→ Exercise
Go through the data from its first line and retype each line, stopping once the line containing "Trace the outline of every instance of the <item>black striped" has been retyped.

[Data records]
'''

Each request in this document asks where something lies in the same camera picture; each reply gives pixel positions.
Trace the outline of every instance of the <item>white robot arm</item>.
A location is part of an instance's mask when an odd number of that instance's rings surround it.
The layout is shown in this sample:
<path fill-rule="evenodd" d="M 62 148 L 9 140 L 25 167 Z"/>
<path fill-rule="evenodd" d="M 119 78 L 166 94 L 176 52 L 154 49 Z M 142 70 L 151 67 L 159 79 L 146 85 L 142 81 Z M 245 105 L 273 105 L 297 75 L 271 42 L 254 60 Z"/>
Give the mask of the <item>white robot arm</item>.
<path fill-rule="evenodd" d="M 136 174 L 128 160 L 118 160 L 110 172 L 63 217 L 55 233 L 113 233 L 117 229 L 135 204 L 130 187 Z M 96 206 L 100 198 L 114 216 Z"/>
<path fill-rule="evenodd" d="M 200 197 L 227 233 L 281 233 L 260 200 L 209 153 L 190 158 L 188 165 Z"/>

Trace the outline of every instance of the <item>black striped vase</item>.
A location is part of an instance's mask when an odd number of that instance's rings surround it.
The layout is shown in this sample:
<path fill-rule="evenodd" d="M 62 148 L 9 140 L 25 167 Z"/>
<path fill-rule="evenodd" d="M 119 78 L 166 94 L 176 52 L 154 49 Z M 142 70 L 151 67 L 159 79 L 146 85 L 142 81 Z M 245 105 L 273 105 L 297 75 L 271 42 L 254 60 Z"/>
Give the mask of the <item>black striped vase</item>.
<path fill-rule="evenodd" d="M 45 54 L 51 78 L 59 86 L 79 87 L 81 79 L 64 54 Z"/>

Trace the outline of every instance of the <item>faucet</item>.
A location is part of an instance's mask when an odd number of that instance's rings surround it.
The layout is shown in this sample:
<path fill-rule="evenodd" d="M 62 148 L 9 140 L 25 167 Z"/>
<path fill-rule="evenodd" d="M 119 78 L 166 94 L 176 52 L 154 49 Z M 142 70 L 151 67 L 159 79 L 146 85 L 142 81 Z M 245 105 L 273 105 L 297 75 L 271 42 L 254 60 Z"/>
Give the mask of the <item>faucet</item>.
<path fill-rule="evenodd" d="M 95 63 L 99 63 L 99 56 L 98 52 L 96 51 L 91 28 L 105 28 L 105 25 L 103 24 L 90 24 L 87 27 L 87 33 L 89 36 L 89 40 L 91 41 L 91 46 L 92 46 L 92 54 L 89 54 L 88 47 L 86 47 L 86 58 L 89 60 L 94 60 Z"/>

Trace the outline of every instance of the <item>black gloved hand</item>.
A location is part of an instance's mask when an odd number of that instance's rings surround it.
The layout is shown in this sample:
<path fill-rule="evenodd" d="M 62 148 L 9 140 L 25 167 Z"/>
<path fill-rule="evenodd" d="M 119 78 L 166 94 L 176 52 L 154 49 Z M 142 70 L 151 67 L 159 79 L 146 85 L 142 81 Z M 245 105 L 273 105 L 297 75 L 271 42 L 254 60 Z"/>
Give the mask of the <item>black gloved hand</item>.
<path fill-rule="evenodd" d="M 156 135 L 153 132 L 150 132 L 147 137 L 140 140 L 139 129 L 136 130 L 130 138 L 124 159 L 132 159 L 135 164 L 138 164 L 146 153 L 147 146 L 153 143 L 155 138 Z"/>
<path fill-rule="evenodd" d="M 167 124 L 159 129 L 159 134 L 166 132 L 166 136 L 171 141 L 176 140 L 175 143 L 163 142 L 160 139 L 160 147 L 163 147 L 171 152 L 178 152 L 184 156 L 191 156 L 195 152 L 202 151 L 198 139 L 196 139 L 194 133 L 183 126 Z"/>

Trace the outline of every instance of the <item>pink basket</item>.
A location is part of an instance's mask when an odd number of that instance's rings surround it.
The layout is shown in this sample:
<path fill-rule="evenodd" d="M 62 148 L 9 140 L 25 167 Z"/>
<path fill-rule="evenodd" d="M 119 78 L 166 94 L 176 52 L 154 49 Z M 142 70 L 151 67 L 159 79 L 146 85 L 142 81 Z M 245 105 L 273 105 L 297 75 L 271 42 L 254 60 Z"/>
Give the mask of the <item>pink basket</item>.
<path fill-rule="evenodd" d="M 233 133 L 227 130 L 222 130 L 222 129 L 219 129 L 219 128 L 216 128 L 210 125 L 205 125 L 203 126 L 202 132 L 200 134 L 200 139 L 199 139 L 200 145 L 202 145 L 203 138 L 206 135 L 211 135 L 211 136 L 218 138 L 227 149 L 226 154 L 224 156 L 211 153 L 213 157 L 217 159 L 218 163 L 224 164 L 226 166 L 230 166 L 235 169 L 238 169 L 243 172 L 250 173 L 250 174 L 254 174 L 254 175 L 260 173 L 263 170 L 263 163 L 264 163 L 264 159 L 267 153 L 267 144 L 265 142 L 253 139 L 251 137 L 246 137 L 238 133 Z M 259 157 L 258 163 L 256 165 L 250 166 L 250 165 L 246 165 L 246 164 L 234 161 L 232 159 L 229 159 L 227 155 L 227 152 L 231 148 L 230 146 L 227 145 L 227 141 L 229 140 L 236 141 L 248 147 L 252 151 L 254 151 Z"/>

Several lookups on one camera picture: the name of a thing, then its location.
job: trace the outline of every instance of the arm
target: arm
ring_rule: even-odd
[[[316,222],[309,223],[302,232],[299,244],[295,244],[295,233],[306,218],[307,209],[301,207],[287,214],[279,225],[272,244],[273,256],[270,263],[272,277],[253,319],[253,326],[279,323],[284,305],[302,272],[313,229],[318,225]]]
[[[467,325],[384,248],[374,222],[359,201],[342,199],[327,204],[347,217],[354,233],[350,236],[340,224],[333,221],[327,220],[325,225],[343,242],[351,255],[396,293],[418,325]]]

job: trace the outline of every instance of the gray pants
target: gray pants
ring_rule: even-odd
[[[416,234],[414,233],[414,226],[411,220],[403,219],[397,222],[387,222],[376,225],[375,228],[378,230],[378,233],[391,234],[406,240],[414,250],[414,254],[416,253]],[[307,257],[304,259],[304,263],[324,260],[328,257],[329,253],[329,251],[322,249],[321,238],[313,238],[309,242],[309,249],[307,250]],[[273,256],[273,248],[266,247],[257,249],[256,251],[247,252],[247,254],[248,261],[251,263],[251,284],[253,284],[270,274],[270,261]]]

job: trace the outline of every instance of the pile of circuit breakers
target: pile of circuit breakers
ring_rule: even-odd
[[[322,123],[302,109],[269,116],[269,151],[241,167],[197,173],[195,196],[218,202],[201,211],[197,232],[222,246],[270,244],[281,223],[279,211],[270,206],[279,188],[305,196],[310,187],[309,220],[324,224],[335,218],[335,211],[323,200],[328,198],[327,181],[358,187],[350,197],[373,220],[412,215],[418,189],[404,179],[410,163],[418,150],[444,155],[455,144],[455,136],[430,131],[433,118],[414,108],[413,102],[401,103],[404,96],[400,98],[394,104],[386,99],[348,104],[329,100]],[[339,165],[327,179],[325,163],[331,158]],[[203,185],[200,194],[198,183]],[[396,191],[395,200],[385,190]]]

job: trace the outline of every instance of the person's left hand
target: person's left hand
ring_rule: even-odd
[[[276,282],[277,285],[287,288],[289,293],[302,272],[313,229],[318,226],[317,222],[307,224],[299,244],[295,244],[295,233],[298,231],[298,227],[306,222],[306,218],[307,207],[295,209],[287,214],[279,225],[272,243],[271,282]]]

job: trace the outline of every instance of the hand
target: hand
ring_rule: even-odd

'''

→ Answer
Each request in this document asks where something lies in the same camera picture; each reply gives pixel positions.
Trace the outline of every instance of the <item>white robot arm</item>.
A location is part of an instance's mask when an odd number of that instance's rings surround it.
The layout is shown in this sample:
<path fill-rule="evenodd" d="M 62 148 L 9 140 L 25 167 Z"/>
<path fill-rule="evenodd" d="M 119 78 L 166 94 L 176 52 L 154 49 Z M 142 70 L 151 67 L 159 79 L 146 85 L 142 81 Z M 245 105 L 273 105 L 297 75 L 271 42 L 254 60 Z"/>
Give the mask of the <item>white robot arm</item>.
<path fill-rule="evenodd" d="M 136 174 L 128 160 L 118 160 L 110 172 L 63 217 L 55 233 L 113 233 L 117 229 L 135 204 L 130 187 Z M 96 206 L 100 198 L 114 216 Z"/>
<path fill-rule="evenodd" d="M 200 197 L 227 233 L 281 233 L 260 200 L 209 153 L 190 158 L 188 165 Z"/>

Trace the outline of every instance of the <item>black striped vase</item>.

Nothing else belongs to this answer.